*** AVAILABLE DATA Section Begins ***

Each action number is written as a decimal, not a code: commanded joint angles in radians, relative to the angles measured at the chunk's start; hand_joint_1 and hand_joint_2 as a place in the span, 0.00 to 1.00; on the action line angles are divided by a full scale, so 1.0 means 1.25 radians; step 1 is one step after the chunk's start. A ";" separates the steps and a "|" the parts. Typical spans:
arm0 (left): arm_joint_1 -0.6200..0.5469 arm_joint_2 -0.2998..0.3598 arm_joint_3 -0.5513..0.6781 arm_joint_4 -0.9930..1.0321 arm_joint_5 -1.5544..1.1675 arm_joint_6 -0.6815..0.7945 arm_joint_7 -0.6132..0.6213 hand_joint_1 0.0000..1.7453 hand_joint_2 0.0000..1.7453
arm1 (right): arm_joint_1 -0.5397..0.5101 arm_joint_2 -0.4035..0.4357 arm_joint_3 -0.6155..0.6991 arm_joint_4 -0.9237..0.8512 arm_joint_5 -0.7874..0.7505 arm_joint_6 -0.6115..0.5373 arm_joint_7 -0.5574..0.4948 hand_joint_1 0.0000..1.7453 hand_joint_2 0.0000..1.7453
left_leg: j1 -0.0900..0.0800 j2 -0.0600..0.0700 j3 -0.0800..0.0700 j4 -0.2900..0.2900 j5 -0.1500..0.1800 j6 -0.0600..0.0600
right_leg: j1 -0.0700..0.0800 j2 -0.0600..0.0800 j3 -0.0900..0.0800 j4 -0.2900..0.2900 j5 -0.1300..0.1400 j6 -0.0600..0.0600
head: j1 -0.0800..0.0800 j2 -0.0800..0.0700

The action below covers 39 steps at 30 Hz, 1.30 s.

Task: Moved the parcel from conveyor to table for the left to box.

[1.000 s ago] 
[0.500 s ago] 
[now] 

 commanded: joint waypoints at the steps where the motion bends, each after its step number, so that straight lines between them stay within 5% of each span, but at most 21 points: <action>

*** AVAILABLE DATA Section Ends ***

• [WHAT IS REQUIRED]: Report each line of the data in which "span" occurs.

• [WRITTEN ANSWER]:
Each action number is written as a decimal, not a code: commanded joint angles in radians, relative to the angles measured at the chunk's start; hand_joint_1 and hand_joint_2 as a place in the span, 0.00 to 1.00; on the action line angles are divided by a full scale, so 1.0 means 1.25 radians; step 1 is one step after the chunk's start. A ";" separates the steps and a "|" the parts. Typical spans:
 commanded: joint waypoints at the steps where the motion bends, each after its step number, so that straight lines between them stay within 5% of each span, but at most 21 points: <action>

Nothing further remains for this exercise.